His eyeglasses flashed window light in my eyes. Mother was his mother, Earnestine Summers Holder, and she had a room upstairs. She was eighty-two years old, but she'd nearly lost her vision from a fall and her speech was impaired by a stroke. She had been visiting some relatives in Iowa, and one night they were sitting on the back porch, eavesdropping on the neighbors. Leaning to hear better, she'd lost the edge of the chair and landed hard. The jolt had shaken loose pieces of her retina. Because they were opaque, she could see only a small part of anything, like an unfinished jigsaw puzzle.
"How's the car running?" he asked, looking up from his reading.
"Oh, great. Just great."
"Thought I saw some smoke coming out of its tail."
"Needs a tune-up, that's all."
"If you take care of a car, it will take care of you. Dad used to say that. You getting good gas mileage?"
"Oh, sure," I said, but I was thinking how funny the conversation was. I'd been at country get-togethers where nothing was discussed but gas mileage.
"You should say hello to Mother," he said.
"I will."
We sat in silence then. My body felt heavy, my eyes weighted down; my feet were sinking through the floor. I leaned over, put my head on the couch, and entered a deep, profound and useful sleep. This was what I always did when I came home for a visit. When I woke up, my dad was shaking my shoulder gently and the dinner table was set. I had slept almost twenty hours on the couch. My belongings were gone, except for the two apples, which were on the coffee table. In my drowsiness, I looked twice at them, confused. I knew instantly that my mother had washed and ironed my clothes, what there was of them.
We went into dinner and ate mostly in silence, as usual. Every now and then, Dad would say something like "The weather today was really something" without having a real point. He felt something had to be said in order to make a meal pleasant. The only thing mother said was "Richard, don't eat so fast," because she wanted him to lose weight. I said nothing at all. In this way, we finished our meal of pot roast and mashed potatoes, which was the best I'd ever eaten.
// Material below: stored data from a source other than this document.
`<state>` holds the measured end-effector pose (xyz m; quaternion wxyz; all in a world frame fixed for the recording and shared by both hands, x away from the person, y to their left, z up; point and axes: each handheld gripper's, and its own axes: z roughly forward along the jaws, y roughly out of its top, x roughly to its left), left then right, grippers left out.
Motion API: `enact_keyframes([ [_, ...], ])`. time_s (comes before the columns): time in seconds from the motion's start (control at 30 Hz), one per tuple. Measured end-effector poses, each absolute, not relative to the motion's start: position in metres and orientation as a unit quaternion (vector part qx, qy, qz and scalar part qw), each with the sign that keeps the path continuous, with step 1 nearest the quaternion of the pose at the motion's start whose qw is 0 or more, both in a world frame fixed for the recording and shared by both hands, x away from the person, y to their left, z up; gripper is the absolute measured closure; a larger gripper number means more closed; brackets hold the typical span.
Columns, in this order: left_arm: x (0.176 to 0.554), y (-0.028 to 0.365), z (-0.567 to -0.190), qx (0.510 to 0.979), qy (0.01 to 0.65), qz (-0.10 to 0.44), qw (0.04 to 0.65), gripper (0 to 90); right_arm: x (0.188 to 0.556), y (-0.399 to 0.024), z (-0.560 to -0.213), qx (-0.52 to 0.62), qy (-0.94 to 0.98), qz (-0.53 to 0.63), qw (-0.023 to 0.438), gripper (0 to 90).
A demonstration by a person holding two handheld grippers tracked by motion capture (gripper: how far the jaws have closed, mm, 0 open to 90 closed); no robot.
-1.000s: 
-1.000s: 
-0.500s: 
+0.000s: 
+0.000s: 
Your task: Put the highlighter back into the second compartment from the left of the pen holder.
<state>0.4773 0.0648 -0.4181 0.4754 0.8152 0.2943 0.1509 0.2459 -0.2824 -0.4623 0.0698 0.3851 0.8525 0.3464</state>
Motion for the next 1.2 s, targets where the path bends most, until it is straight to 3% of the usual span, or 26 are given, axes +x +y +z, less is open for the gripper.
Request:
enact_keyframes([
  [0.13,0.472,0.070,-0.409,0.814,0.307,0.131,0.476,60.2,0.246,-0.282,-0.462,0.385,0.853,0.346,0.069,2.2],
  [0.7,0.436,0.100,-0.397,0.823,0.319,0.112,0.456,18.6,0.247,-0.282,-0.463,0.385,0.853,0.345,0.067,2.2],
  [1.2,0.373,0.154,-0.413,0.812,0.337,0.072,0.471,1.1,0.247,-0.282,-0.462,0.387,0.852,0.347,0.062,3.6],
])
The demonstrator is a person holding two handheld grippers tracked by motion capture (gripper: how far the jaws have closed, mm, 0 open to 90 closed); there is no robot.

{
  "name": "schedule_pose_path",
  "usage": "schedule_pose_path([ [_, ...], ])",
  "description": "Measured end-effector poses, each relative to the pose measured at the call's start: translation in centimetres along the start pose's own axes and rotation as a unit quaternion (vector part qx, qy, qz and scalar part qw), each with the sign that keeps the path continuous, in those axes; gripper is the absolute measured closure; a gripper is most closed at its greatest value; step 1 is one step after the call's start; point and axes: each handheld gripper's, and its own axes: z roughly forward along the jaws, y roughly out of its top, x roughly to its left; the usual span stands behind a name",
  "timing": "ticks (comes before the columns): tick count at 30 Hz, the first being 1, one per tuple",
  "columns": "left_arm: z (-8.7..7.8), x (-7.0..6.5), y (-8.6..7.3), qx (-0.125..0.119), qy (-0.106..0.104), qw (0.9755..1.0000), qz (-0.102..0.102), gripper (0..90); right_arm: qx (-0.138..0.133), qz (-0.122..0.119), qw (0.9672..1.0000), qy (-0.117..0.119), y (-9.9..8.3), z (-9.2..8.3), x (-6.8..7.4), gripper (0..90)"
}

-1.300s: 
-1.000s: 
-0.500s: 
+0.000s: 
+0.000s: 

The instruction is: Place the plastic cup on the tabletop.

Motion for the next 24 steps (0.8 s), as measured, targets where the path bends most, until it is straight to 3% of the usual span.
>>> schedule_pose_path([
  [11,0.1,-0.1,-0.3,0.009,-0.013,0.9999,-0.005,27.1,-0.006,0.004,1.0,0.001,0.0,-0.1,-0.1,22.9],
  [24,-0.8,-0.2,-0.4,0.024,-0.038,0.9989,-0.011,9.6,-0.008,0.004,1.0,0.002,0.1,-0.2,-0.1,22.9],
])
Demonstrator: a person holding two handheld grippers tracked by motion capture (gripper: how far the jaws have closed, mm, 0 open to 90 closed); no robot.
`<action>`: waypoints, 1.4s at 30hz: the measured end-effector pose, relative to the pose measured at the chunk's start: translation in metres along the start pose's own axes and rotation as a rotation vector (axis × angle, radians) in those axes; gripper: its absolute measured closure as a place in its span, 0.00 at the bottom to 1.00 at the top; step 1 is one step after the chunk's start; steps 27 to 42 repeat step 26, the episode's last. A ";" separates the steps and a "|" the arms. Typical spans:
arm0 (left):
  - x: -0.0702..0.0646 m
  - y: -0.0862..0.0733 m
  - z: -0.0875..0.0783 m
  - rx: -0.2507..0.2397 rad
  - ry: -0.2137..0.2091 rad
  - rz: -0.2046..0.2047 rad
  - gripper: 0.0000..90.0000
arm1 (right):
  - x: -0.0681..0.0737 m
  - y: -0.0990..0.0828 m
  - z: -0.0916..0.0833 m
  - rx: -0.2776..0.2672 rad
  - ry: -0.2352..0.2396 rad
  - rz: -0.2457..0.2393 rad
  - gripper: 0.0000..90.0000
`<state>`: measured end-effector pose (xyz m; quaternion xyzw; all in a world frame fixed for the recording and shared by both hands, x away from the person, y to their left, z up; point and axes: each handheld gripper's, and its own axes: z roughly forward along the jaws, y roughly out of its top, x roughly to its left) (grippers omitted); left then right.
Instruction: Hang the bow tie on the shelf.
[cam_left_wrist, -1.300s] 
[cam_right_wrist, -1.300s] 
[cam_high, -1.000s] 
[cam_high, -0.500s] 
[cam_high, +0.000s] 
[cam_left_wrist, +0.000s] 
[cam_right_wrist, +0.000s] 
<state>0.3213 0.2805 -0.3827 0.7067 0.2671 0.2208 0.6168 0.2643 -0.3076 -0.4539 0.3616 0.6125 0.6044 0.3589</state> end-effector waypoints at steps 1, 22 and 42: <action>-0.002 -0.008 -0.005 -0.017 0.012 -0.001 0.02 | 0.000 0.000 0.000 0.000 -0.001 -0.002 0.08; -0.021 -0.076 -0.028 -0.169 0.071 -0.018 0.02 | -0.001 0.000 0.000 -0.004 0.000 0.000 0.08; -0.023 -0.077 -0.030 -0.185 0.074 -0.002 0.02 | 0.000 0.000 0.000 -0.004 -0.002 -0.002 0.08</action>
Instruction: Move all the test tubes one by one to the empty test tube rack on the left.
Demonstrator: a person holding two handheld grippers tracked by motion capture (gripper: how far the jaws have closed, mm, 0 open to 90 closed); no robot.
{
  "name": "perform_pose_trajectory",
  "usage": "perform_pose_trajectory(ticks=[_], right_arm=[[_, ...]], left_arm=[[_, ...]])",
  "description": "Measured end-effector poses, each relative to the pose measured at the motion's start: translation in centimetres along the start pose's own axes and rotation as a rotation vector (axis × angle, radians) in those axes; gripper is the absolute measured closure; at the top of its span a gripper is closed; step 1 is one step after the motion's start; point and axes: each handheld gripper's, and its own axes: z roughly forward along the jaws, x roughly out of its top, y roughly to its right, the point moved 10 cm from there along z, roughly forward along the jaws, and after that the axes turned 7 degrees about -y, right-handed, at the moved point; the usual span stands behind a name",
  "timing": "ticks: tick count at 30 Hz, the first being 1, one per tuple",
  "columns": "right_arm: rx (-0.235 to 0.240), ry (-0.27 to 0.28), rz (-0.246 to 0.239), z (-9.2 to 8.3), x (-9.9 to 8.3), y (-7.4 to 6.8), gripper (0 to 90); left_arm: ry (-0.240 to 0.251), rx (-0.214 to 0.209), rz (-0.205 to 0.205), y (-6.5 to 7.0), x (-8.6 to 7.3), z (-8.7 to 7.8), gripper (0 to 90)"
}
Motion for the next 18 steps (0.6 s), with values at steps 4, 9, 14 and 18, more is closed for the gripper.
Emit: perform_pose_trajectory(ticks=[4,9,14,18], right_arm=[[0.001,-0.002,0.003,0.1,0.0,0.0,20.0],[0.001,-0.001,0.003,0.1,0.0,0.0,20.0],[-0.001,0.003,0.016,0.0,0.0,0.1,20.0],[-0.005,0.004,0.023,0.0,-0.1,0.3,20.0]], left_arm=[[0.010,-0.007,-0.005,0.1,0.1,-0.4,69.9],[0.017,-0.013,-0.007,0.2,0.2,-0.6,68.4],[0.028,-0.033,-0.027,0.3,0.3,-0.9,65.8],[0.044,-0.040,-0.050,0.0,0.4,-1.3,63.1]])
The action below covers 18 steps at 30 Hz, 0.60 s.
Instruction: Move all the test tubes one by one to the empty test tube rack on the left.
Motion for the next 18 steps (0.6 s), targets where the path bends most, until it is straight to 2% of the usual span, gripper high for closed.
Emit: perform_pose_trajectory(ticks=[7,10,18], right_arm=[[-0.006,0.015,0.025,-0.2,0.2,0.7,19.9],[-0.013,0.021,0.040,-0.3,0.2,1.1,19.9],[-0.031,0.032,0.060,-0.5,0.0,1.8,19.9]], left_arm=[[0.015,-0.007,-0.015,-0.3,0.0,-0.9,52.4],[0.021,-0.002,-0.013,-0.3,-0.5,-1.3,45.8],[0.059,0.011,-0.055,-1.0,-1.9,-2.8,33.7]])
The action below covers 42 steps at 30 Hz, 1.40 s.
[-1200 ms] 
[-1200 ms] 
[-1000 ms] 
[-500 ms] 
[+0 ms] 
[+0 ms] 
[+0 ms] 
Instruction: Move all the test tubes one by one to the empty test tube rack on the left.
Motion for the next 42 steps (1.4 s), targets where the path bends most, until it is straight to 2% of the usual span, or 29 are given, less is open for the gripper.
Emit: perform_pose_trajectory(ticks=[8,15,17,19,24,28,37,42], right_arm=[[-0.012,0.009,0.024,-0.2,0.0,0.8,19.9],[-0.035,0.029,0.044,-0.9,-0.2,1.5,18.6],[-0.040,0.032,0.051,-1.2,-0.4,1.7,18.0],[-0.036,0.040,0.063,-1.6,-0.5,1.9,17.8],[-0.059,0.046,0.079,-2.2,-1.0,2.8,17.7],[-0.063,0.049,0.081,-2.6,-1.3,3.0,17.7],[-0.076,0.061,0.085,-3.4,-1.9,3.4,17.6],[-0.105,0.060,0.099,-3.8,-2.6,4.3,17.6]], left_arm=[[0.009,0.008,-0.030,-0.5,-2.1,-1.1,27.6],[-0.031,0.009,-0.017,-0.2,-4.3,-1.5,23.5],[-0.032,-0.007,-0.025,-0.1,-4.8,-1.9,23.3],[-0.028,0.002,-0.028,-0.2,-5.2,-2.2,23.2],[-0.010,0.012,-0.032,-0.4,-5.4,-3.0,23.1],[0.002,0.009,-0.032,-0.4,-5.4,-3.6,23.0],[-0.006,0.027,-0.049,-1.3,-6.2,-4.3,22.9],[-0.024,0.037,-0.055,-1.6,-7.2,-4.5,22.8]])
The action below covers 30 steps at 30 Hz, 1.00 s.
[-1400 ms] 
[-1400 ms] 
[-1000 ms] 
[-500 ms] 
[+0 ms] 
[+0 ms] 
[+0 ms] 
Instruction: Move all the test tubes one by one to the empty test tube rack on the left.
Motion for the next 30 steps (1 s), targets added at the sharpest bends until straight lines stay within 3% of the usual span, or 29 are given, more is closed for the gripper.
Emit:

After the dishes were done, we went back into the front room and turned on the TV. By now it was getting dark outside, but they didn't turn on a lamp in order to save on electricity. We sat bathed in the blue-and-violet light of "Bowling for Dollars," their favorite show. They were never more animated than when this show was on, and the host, Sammy Speaks, delighted them. The format was pretty simple. Sammy would briefly interview people, then they would try to get two strikes in a row. If they were successful, they got the money that had built up in the pot, which was now at $350. If they got one stike and a spare, they got a Ping-Pong paddle or something. Sammy always asked guests the same question, "What do you like to eat?" They acted like it was a tough question and screwed up their faces in intense concentration. Yes, that's right, it's coming to me now -- I like spaghetti, or steak, or fried chicken! Everyone in the studio audience would laugh warmly and sympathetically, because they liked those dishes too. I felt an overwhelming affection for my parents as they enjoyed their television show.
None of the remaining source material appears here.